> **REQUIRED WORK**
The entries are to be repeated exactly, with all pictures omitted.
[DATA RECORDS]
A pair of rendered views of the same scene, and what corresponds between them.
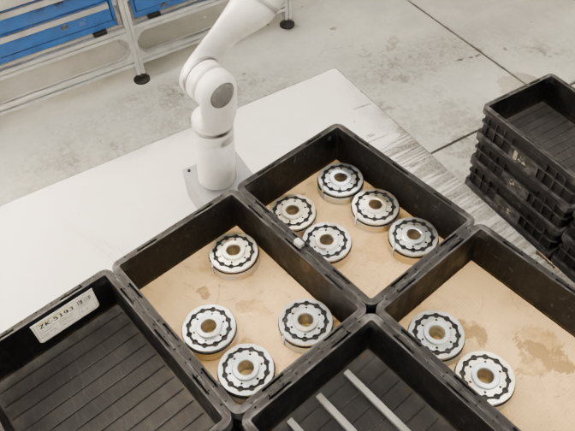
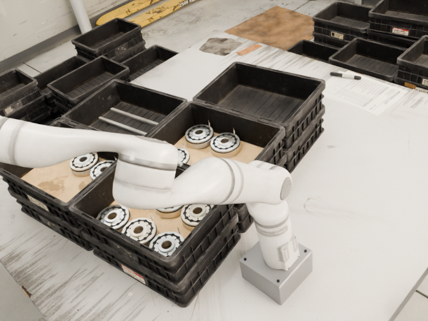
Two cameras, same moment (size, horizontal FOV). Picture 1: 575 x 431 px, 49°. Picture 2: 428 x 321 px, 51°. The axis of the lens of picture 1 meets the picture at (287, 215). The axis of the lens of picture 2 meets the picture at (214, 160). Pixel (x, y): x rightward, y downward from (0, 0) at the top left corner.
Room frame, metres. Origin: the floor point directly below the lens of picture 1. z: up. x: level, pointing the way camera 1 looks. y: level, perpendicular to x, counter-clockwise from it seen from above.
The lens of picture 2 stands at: (1.78, -0.08, 1.82)
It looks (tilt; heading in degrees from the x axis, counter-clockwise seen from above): 41 degrees down; 171
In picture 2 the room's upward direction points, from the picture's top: 11 degrees counter-clockwise
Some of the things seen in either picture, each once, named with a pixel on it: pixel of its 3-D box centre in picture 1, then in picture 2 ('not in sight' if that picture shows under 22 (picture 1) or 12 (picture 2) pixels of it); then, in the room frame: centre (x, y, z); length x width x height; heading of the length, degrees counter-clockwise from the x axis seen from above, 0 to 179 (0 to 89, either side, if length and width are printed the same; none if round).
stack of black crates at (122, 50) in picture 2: not in sight; (115, 62); (-1.21, -0.16, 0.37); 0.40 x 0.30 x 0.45; 119
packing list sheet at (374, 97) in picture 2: not in sight; (360, 90); (0.34, 0.83, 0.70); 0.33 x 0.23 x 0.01; 28
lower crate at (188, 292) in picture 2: not in sight; (162, 235); (0.83, -0.13, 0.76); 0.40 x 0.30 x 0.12; 38
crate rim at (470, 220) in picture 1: (352, 206); (150, 200); (0.83, -0.13, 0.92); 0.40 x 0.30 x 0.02; 38
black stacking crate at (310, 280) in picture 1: (238, 304); (213, 152); (0.64, 0.10, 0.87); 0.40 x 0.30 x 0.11; 38
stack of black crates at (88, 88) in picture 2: not in sight; (100, 107); (-0.67, -0.32, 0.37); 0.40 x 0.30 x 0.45; 118
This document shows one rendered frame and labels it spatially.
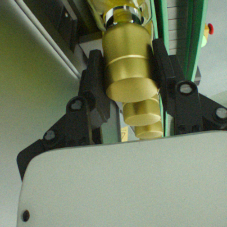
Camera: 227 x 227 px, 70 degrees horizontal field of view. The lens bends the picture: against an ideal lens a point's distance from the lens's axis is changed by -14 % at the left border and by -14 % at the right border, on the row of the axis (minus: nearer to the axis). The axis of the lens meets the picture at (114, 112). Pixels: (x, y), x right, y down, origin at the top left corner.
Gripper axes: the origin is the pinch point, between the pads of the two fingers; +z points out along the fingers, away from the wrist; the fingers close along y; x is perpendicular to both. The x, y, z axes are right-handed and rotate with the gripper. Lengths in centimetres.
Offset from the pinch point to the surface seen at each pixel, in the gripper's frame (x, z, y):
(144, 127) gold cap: -9.8, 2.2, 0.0
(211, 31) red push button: -24, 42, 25
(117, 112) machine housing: -59, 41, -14
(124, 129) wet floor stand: -297, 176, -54
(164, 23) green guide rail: -7.9, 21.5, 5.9
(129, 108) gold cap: -4.3, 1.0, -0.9
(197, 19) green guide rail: -8.9, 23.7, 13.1
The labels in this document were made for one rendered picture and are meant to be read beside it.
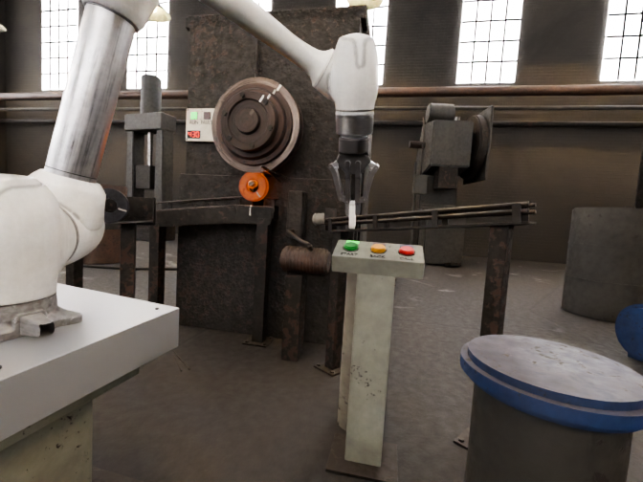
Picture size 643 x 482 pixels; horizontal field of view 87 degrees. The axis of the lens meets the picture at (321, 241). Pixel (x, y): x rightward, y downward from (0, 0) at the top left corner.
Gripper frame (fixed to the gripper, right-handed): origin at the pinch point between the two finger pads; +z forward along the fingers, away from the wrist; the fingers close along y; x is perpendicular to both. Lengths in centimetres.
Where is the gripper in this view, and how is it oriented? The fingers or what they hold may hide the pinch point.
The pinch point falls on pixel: (352, 214)
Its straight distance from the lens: 91.8
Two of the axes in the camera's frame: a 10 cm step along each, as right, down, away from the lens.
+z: 0.2, 9.1, 4.1
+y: -9.8, -0.7, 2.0
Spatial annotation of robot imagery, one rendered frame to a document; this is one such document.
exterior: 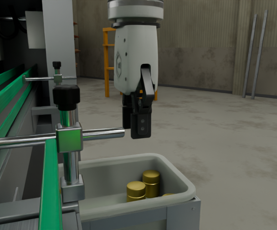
[/DATA RECORDS]
> **ANSWER TO THIS TASK**
A pair of rendered views of the same scene, and what corresponds between them.
Two cameras, same moment (size, horizontal FOV). Picture 1: 575 x 431 px, 49°. Picture 2: 428 x 321 px, 51°. The axis of the lens of picture 1 meets the picture at (287, 215). The axis of the lens of picture 2 meets the picture at (214, 160). Pixel (x, y): x rightward, y downward from (0, 0) at the top left corner.
Room frame, metres. Origin: the floor point directly below the lens of picture 1. z: up. x: level, pointing the way camera 1 looks. y: level, perpendicular to x, counter-clockwise from it seen from above.
The lens of picture 2 stands at: (1.78, -0.08, 1.82)
It looks (tilt; heading in degrees from the x axis, counter-clockwise seen from above): 41 degrees down; 171
In picture 2 the room's upward direction points, from the picture's top: 11 degrees counter-clockwise
Some of the things seen in either picture, each once, named with a pixel on it: pixel of its 3-D box centre in picture 1, then in picture 2 ('not in sight' if that picture shows under 22 (picture 1) or 12 (picture 2) pixels of it); then, in the room frame: centre (x, y, z); length x width x height; heading of the length, degrees counter-clockwise from the x axis seen from above, 0 to 179 (0 to 89, either side, if length and width are printed the same; none if round).
stack of black crates at (122, 50) in picture 2: not in sight; (115, 62); (-1.21, -0.16, 0.37); 0.40 x 0.30 x 0.45; 119
packing list sheet at (374, 97) in picture 2: not in sight; (360, 90); (0.34, 0.83, 0.70); 0.33 x 0.23 x 0.01; 28
lower crate at (188, 292) in picture 2: not in sight; (162, 235); (0.83, -0.13, 0.76); 0.40 x 0.30 x 0.12; 38
crate rim at (470, 220) in picture 1: (352, 206); (150, 200); (0.83, -0.13, 0.92); 0.40 x 0.30 x 0.02; 38
black stacking crate at (310, 280) in picture 1: (238, 304); (213, 152); (0.64, 0.10, 0.87); 0.40 x 0.30 x 0.11; 38
stack of black crates at (88, 88) in picture 2: not in sight; (100, 107); (-0.67, -0.32, 0.37); 0.40 x 0.30 x 0.45; 118
This document shows one rendered frame and labels it spatially.
Camera: 227 x 227 px, 70 degrees horizontal field of view. The lens bends the picture: against an ideal lens a point's distance from the lens's axis is changed by -14 % at the left border and by -14 % at the right border, on the row of the axis (minus: nearer to the axis). The axis of the lens meets the picture at (114, 112). Pixels: (x, y), x right, y down, origin at the top left corner.
Gripper axes: the origin is the pinch point, between the pads of the two fingers; +z points out along the fingers, away from the wrist; the fingers close along y; x is perpendicular to both. The x, y, z axes are right-handed and rotate with the gripper. Lengths in centimetres.
Offset from the pinch point to the surface seen at each pixel, in the gripper's frame (x, z, y):
(144, 127) gold cap: -9.8, 2.2, 0.0
(211, 31) red push button: -24, 42, 25
(117, 112) machine housing: -59, 41, -14
(124, 129) wet floor stand: -297, 176, -54
(164, 23) green guide rail: -7.9, 21.5, 5.9
(129, 108) gold cap: -4.3, 1.0, -0.9
(197, 19) green guide rail: -8.9, 23.7, 13.1
The labels in this document were made for one rendered picture and are meant to be read beside it.
Picture size 643 x 482 pixels; horizontal field of view 87 degrees. The axis of the lens meets the picture at (321, 241). Pixel (x, y): x rightward, y downward from (0, 0) at the top left corner.
Gripper frame (fixed to the gripper, right-handed): origin at the pinch point between the two finger pads; +z forward along the fingers, away from the wrist; the fingers close along y; x is perpendicular to both. Lengths in centimetres.
Where is the gripper in this view, and how is it oriented? The fingers or what they hold may hide the pinch point.
The pinch point falls on pixel: (352, 214)
Its straight distance from the lens: 91.8
Two of the axes in the camera's frame: a 10 cm step along each, as right, down, away from the lens.
+z: 0.2, 9.1, 4.1
+y: -9.8, -0.7, 2.0
Spatial annotation of robot imagery, one rendered frame to a document; this is one such document.
exterior: 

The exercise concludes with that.